• _EXERCISE DIRECTIONS_
Go through the data and report each line that holds the string "dark".

Records drawn from a dataset

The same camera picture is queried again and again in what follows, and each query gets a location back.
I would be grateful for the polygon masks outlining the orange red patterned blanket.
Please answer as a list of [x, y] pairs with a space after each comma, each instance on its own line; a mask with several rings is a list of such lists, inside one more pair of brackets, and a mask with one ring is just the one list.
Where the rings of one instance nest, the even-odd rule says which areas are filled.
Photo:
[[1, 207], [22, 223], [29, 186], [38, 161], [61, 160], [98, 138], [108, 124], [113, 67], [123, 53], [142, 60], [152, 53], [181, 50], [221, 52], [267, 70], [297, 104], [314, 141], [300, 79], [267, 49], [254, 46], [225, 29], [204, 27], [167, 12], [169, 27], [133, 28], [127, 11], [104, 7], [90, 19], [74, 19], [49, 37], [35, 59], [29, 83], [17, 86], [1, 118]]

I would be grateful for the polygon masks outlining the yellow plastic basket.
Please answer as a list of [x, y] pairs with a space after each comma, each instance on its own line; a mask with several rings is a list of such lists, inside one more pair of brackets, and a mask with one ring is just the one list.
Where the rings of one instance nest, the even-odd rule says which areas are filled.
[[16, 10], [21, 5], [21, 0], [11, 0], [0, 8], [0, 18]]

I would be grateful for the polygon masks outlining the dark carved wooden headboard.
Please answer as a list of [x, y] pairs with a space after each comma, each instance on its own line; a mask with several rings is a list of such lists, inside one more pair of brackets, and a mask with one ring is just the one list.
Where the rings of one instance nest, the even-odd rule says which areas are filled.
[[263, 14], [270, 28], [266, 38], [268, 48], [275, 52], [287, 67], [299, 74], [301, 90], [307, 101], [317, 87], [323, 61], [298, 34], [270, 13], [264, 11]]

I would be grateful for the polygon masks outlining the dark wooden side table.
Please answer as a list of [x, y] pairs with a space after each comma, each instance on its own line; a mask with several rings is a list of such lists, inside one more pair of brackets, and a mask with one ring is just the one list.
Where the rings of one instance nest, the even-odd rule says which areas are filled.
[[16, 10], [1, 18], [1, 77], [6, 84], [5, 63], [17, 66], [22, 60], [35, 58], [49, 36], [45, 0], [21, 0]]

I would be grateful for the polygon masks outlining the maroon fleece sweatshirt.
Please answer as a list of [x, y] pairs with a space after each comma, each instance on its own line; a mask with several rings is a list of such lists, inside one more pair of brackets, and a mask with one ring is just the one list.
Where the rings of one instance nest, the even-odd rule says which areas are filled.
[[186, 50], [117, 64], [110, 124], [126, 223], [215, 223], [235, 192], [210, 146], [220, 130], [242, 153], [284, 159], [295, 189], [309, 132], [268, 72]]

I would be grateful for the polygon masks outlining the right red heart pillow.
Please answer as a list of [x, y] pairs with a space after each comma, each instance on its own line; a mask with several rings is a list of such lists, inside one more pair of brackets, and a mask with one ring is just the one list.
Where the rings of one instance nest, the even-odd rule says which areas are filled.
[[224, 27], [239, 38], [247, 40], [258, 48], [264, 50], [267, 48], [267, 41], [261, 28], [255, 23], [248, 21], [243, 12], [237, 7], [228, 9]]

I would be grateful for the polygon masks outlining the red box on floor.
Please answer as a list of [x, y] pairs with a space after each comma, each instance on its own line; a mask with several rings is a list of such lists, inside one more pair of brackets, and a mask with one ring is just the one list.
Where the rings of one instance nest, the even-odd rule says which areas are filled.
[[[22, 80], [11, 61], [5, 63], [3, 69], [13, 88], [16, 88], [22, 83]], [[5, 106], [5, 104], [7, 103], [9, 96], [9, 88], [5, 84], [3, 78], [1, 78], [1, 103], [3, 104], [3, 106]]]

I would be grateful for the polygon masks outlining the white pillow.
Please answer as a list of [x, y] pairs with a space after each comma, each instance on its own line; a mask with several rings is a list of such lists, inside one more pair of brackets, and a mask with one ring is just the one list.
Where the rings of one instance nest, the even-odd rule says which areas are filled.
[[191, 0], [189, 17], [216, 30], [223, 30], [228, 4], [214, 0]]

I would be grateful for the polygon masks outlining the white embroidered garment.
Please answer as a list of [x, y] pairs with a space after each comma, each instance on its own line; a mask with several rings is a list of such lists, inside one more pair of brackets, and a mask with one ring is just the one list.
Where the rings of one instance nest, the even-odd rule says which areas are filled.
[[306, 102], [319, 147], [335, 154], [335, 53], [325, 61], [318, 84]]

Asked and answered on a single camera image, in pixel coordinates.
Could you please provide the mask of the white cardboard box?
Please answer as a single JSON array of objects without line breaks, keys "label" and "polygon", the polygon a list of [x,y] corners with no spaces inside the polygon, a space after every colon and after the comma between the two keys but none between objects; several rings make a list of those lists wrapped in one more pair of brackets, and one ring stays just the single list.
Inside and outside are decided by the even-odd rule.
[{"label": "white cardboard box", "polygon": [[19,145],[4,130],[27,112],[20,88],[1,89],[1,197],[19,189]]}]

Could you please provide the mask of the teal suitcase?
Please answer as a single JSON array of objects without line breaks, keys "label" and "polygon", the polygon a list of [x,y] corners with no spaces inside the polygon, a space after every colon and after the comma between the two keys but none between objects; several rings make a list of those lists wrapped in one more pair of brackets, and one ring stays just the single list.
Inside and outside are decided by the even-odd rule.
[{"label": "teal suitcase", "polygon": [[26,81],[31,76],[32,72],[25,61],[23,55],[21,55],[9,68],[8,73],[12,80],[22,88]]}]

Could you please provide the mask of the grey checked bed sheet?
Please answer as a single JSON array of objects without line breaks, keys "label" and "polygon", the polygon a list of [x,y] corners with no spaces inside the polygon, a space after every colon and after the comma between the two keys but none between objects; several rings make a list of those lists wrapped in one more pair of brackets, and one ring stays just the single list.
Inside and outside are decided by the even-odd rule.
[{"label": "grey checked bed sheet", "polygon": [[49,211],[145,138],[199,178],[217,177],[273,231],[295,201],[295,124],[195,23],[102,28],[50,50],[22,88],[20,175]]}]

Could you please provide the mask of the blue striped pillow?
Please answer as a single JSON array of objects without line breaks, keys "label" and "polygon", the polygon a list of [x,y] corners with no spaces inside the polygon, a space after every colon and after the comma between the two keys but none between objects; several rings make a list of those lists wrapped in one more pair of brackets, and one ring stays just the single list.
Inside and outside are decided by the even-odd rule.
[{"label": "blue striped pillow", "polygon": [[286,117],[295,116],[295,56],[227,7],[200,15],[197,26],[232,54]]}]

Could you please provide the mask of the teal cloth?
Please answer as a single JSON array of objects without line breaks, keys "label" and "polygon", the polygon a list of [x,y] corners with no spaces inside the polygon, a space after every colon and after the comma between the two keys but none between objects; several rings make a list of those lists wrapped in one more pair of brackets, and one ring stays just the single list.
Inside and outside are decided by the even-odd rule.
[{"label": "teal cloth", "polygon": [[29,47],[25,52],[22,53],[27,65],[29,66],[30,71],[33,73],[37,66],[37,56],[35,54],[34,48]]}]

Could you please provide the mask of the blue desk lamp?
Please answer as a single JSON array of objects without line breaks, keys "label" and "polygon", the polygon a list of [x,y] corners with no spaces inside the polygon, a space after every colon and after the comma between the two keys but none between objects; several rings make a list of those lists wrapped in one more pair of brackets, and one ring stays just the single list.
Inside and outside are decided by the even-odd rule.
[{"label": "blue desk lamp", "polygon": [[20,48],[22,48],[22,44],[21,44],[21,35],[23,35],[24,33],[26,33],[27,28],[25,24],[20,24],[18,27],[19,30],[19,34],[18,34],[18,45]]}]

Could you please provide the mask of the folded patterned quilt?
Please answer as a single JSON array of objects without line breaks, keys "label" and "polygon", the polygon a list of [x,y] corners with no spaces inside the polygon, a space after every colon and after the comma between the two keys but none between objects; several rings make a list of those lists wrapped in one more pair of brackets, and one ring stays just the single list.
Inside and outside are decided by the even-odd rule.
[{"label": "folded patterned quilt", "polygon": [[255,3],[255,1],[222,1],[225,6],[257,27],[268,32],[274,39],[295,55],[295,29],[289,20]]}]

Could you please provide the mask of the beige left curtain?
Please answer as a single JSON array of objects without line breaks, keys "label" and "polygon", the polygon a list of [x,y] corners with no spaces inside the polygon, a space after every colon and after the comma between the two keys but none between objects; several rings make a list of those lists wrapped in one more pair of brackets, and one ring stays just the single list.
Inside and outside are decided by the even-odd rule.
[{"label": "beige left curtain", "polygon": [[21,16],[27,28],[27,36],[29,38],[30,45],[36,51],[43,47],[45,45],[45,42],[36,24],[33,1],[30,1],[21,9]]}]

• _THE COMPLETED TASK_
I would be grateful for the polygon masks outlining the dark carved wooden headboard.
I would be grateful for the polygon masks outlining the dark wooden side table.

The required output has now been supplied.